→ **Task brief**
Give back exactly the lines of the data below, starting with the line that has "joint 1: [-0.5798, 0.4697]" and going on through the line that has "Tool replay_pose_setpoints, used".

→ **Records provided**

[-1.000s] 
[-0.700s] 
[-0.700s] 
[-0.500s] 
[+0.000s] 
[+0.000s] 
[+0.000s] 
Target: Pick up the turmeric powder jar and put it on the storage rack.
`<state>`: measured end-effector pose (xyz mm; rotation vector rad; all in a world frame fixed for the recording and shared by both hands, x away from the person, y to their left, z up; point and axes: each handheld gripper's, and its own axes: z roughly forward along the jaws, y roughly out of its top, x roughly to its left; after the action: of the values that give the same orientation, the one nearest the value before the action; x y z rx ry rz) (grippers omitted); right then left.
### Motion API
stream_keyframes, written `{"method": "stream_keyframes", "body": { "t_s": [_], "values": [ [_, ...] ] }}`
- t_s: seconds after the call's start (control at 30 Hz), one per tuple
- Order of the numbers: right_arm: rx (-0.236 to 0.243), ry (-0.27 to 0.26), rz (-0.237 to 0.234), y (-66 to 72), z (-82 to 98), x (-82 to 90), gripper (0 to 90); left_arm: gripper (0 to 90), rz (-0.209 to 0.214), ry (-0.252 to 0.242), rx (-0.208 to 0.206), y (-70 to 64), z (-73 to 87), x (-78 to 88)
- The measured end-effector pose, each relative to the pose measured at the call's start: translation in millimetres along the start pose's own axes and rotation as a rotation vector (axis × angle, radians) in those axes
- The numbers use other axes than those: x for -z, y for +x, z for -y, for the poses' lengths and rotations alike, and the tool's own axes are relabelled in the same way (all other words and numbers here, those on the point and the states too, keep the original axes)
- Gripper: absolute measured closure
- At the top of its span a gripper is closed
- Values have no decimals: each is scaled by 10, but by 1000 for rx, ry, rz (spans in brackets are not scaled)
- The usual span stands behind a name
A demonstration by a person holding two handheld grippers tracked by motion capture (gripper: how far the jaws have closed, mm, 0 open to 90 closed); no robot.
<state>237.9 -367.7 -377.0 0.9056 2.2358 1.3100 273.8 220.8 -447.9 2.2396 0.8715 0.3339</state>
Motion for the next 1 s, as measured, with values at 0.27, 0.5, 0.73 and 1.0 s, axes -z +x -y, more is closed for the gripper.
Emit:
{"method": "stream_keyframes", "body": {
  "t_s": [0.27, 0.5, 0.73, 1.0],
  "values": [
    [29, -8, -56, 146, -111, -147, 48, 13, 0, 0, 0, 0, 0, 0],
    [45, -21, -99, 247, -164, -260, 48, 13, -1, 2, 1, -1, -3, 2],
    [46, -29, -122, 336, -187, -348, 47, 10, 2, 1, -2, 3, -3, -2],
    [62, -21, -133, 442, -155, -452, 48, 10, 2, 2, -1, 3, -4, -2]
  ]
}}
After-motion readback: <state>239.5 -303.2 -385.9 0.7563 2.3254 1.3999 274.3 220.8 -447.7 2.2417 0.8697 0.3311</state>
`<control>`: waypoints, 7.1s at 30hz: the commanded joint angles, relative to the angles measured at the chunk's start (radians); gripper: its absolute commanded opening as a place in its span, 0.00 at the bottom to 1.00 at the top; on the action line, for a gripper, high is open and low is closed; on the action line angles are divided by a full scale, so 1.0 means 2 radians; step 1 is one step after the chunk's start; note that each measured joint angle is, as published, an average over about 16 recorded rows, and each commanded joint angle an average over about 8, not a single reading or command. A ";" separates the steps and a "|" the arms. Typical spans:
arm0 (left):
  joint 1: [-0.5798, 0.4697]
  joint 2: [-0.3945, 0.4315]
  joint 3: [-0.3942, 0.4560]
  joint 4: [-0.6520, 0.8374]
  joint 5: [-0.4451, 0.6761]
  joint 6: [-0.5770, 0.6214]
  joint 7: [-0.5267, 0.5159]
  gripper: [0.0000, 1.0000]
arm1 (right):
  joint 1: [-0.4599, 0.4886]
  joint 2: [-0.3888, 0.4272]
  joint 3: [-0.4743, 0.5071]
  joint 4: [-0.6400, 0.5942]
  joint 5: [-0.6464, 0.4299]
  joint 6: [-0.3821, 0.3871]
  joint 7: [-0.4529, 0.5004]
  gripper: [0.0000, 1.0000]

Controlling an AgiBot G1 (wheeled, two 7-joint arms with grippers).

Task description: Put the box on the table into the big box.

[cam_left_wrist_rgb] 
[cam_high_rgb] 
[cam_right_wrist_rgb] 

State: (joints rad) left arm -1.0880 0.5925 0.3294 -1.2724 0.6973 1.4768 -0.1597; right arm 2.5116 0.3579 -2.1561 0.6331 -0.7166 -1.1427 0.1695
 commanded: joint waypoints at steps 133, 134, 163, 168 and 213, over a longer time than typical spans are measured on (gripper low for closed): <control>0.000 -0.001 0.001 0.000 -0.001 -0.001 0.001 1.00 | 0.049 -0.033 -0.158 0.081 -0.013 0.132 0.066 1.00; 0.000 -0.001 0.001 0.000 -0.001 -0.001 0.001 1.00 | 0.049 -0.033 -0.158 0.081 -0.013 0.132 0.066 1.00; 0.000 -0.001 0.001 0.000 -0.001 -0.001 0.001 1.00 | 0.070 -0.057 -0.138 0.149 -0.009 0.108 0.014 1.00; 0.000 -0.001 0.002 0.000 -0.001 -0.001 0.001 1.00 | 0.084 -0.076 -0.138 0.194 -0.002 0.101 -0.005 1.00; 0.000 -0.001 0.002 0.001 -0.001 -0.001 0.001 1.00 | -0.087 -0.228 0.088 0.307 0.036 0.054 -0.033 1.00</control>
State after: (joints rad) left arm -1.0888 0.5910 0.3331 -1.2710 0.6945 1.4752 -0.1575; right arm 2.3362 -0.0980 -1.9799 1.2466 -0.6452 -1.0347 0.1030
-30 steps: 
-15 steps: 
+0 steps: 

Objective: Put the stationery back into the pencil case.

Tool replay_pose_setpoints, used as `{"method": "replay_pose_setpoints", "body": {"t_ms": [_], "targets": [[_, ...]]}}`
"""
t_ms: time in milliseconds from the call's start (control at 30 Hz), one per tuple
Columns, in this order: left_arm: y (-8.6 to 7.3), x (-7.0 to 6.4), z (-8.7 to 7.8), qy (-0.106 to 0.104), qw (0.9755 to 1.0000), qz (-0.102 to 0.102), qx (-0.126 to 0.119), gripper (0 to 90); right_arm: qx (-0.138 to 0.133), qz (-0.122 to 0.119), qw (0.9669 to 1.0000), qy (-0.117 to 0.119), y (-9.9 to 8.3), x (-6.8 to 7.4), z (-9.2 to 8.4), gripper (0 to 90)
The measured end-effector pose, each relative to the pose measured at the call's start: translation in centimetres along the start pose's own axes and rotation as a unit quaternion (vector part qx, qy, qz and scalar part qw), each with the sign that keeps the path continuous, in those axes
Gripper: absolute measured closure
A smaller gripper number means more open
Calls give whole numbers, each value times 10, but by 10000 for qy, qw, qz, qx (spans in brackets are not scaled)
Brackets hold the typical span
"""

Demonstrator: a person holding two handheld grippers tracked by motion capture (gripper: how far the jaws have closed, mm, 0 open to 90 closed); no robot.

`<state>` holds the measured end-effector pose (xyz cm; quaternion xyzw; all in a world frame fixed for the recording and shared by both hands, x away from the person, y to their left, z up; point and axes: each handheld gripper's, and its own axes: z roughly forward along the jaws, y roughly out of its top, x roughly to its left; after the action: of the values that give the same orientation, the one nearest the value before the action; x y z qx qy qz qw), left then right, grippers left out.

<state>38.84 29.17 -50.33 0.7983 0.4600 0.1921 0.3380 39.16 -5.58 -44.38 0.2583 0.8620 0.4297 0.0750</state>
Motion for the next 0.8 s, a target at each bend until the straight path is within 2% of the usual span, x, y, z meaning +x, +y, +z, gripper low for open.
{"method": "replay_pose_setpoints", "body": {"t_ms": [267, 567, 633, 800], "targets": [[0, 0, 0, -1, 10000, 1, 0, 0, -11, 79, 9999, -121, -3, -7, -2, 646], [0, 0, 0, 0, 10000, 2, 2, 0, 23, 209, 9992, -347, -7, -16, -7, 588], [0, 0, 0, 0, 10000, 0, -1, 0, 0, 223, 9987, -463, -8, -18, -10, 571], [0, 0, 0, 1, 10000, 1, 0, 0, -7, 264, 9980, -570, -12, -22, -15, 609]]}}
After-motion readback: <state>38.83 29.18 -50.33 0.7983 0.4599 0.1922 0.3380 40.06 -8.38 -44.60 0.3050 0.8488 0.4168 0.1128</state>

→ **Response**
  joint 1: [-0.5798, 0.4697]
  joint 2: [-0.3945, 0.4315]
  joint 3: [-0.3942, 0.4560]
  joint 4: [-0.6520, 0.8374]
  joint 5: [-0.4451, 0.6761]
  joint 6: [-0.5770, 0.6214]
  joint 7: [-0.5267, 0.5159]
  gripper: [0.0000, 1.0000]
arm1 (right):
  joint 1: [-0.4599, 0.4886]
  joint 2: [-0.3888, 0.4272]
  joint 3: [-0.4743, 0.5071]
  joint 4: [-0.6400, 0.5942]
  joint 5: [-0.6464, 0.4299]
  joint 6: [-0.3821, 0.3871]
  joint 7: [-0.4529, 0.5004]
  gripper: [0.0000, 1.0000]

Controlling an AgiBot G1 (wheeled, two 7-joint arms with grippers).

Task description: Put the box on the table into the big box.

[cam_left_wrist_rgb] 
[cam_high_rgb] 
[cam_right_wrist_rgb] 

State: (joints rad) left arm -1.0880 0.5925 0.3294 -1.2724 0.6973 1.4768 -0.1597; right arm 2.5116 0.3579 -2.1561 0.6331 -0.7166 -1.1427 0.1695
 commanded: joint waypoints at steps 133, 134, 163, 168 and 213, over a longer time than typical spans are measured on (gripper low for closed): <control>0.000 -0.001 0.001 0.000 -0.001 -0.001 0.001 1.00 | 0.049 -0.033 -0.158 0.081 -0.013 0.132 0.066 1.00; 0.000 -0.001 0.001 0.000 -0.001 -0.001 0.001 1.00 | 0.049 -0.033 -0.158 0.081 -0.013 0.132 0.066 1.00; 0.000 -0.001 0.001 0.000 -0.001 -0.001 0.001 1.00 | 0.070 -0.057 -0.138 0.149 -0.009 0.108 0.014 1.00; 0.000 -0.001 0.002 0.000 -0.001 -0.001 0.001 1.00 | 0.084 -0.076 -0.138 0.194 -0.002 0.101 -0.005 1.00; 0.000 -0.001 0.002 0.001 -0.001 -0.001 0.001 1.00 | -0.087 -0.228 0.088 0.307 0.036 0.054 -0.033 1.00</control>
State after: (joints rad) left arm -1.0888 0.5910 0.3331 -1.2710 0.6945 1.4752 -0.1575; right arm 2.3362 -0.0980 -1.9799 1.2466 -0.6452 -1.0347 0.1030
-30 steps: 
-15 steps: 
+0 steps: 

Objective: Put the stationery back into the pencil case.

Tool replay_pose_setpoints, used as `{"method": "replay_pose_setpoints", "body": {"t_ms": [_], "targets": [[_, ...]]}}`

There is nothing else to this exercise.